Da Bruxelles Carles Puigdemont, l'ex presidente della Generalitat catalana, il 31 ottobre ha indetto una conferenza stampa, nella sala del Press Club, gremitissima, e qui ha accusato Madrid di non voler riconoscere "che esiste un problema" e di "utilizzare solo la repressione". Ha detto di essere in Belgio non per chiedere asilo politico ma solo "per lavorare in libertà e sicurezza".
Con mezzo governo in fuga e Rajoy determinato a non fare sconti, sono tante le domande aperte in questa partita a scacchi sempre più tesa e caotica.
Ecco cinque domande aperte e cinque risposte.

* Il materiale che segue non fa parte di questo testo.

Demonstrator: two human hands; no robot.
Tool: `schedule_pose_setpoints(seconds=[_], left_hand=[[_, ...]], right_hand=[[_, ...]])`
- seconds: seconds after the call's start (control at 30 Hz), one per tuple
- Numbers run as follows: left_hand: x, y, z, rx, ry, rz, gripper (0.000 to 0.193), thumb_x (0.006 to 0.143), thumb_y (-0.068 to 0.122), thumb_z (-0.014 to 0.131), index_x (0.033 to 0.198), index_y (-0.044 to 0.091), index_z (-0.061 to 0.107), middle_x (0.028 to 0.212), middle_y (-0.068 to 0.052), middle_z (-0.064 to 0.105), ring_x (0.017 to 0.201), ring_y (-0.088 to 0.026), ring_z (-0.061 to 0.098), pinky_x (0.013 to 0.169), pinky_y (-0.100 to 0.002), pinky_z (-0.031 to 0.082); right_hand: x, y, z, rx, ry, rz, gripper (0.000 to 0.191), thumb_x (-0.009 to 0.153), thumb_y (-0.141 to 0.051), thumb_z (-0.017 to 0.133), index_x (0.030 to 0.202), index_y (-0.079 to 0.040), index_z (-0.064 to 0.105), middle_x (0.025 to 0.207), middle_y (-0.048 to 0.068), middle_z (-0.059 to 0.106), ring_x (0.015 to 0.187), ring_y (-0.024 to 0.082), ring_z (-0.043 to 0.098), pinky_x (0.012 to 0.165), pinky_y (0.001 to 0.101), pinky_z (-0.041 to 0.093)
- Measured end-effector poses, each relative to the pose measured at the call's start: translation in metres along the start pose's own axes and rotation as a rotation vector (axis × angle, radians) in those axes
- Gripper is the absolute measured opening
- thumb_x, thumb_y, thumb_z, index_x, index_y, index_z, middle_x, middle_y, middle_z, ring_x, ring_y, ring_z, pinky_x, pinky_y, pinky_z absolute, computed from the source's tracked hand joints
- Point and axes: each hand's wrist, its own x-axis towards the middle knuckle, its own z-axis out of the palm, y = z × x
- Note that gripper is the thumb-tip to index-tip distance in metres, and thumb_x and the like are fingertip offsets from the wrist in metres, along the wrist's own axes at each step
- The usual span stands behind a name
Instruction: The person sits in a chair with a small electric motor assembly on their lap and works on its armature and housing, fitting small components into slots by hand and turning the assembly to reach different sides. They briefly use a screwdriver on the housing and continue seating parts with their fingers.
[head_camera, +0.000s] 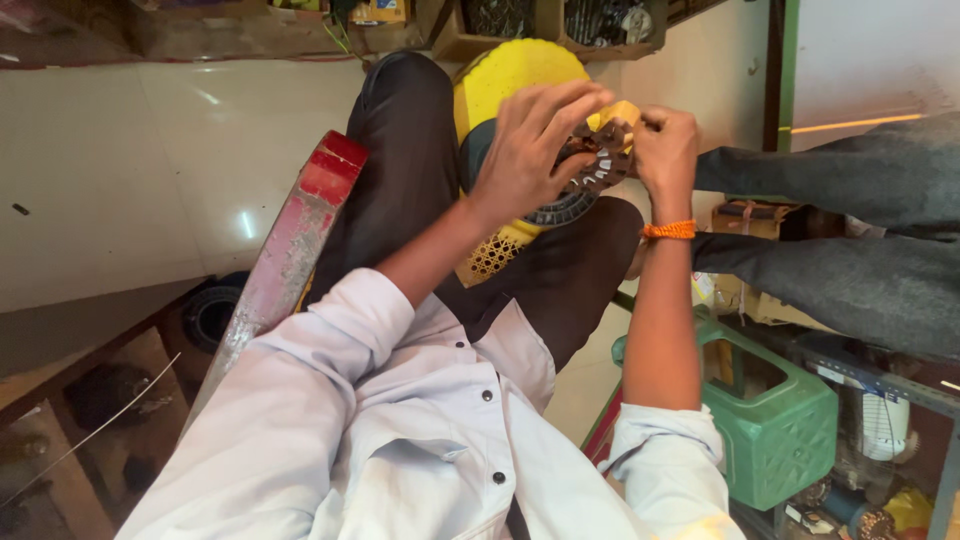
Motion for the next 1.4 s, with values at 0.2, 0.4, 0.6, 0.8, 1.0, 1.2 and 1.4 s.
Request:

Bruxelles, oltre a essere la capitale de facto dell'Unione europea, è un magnete delle crisi. In Belgio si trova il partito nazionalista più forte d'Europa, l'Alleanza neo-fiamminga, che da sempre vuole l'indipendenza per le Fiandre e mostra non poche simpatie per lo spirito indipendista catalano. Anche se Puigdemont ha negato la volontà di chiedere asilo politico, si parla di un negoziato segreto avvenuto nei giorni scorsi con il ministro belga Theo Francken, nazionalista fiamminga e Segretario di Stato per l'asilo e la migrazione.
La Procura dello Stato spagnola accusa l'ex presidente catalano Puidgemont e gli altri membri del governo regionale di ribellione, sedizione e malversazione. Puigdemont e soci rischiano fino a trent'anni di carcere.
Come ha dimostrato nel suo discorso da Bruxelles, Puigdemont punta a scaricare le sue colpe sul governo spagnolo. Si è definito "il presidente legittimo" della Catalogna e ha avvertito del "grave deficit democratico che vi è nello Stato spagnolo". Parla di "repressione" e invita l'Europa a reagire: "La causa catalana mette in questione i valori su cui si basa l'Europa ed è prezzo troppo caro da fare pagare alla gente".
Anche di fronte al tribunale spagnolo dell'Audiencia Nacional potrebbe contestare la violazione dell'autonomia catalana, riversando quindi su Madrid l'accusa di incostituzionalità.
La Repubblica catalana è morta sul nascere. La sfida politica però ora passa dalle elezioni indette per il 21 dicembre, in seguito allo scioglimento del Parlamento catalano. Il Partito Democratico Europeo Catalano di Puigdemont parteciperà. Il voto dei catalani sarà una bussola importante: se gli indipendisti ottenessero la maggioranza sarebbe un segnale importante e il problema catalano non potrebbe essere ignorato dall'Europa.
Da Bruxelles Puigdemont già chiede "un impegno di Madrid perché rispetti i risultati delle elezioni".
Pur contestando la legittimità del voto convocato da Madrid, il Pdecat di Puigdemont e l'Esquerra Republicana de Catalunya di Oriol Junqueras hanno deciso di partecipare per cercare di riconquistare la maggioranza assoluta nel Parlamento e infliggere una sconfitta nelle urne al governo spagnolo.
Anche la sinistra secessionista della Cup non esclude più di partecipare. Correranno anche i partiti unionisti. Xavier Albiol sarà il capolista Pp, Miquel Iceta del Psc, Irene Arrimadas per Ciudadanos. Podemos correrà con il partito del sindaco di Barcellona Ada Colau.
Secondo un recente sondaggio, la lista indipendentista Junts pel Sí oggi vincerebbe le elezioni con 60-63 deputati su 135.